ViClickbait-2025: A comprehensive dataset for Vietnamese clickbait detection
Dai Phuoc Nguyen, Thien Khai Tran, Y Minh Nguyen, Bay Vo

TL;DR
ViClickbait-2025 is a Vietnamese dataset for identifying clickbait headlines, containing 3414 annotated samples from online news platforms.
Contribution
The dataset introduces a standardized Vietnamese clickbait detection resource with detailed annotations and high inter-annotator agreement.
Findings
31.2% of the headlines in the dataset are labeled as clickbait.
The dataset includes nine attributes such as headline text, metadata, and simulated engagement metrics.
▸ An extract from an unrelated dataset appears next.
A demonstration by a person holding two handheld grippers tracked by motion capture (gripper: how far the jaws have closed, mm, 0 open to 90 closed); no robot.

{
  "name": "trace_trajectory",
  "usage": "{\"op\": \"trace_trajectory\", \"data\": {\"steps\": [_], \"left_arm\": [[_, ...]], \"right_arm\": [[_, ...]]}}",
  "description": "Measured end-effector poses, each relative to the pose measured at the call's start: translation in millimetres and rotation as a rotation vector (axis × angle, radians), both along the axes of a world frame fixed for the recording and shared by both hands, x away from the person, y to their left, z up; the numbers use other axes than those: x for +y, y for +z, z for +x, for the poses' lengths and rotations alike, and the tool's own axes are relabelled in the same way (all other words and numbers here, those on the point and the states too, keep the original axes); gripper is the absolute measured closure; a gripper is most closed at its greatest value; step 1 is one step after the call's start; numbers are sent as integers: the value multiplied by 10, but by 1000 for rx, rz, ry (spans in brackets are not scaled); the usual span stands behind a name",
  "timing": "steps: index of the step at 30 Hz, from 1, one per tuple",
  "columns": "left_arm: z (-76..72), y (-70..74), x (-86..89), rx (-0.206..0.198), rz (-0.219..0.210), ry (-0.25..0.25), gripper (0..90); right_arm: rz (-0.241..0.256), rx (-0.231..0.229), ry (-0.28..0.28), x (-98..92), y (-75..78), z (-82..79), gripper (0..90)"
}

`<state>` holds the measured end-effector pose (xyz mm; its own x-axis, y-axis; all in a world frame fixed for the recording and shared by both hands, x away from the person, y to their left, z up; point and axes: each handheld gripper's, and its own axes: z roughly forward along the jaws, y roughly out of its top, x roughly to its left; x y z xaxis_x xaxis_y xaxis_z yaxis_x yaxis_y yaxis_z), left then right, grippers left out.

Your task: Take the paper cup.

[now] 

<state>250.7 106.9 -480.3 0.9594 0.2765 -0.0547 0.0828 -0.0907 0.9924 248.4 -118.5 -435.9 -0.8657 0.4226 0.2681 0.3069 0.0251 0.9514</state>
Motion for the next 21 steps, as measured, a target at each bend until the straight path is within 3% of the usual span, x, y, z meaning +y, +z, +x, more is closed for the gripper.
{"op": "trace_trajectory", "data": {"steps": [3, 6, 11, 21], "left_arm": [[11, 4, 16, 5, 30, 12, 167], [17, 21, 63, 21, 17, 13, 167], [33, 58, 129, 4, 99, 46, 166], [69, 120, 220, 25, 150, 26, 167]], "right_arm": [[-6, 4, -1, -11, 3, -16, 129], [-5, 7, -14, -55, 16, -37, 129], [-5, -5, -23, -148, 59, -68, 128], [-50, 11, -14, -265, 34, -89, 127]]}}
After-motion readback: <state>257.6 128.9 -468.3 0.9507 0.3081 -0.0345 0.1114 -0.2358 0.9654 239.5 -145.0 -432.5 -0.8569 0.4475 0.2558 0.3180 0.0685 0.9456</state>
Inter-annotator agreement reached a Cohen’s Kappa of 0.822, indicating strong reliability.
Abstract
ViClickbait-2025 is a curated Vietnamese-language dataset developed to facilitate research on automatic clickbait detection. It comprises 3414 headline samples collected through web scraping from eight major Vietnamese online news platforms between 2023 and 2025. Each headline is annotated as either clickbait or non-clickbait, with 31.2 % labeled as clickbait. The dataset includes nine key attributes, covering headline text, metadata, article summaries, and simulated engagement indicators. A preprocessing pipeline was applied to remove HTML noise, eliminate duplicates, and normalize the data. Annotation was carried out by three independent reviewers using a standardized guideline, with inter-annotator agreement reaching a Cohen’s Kappa of 0.822. Disagreements were resolved by a fourth annotator, and inconclusive cases were excluded. The final dataset spans 13 news categories and is…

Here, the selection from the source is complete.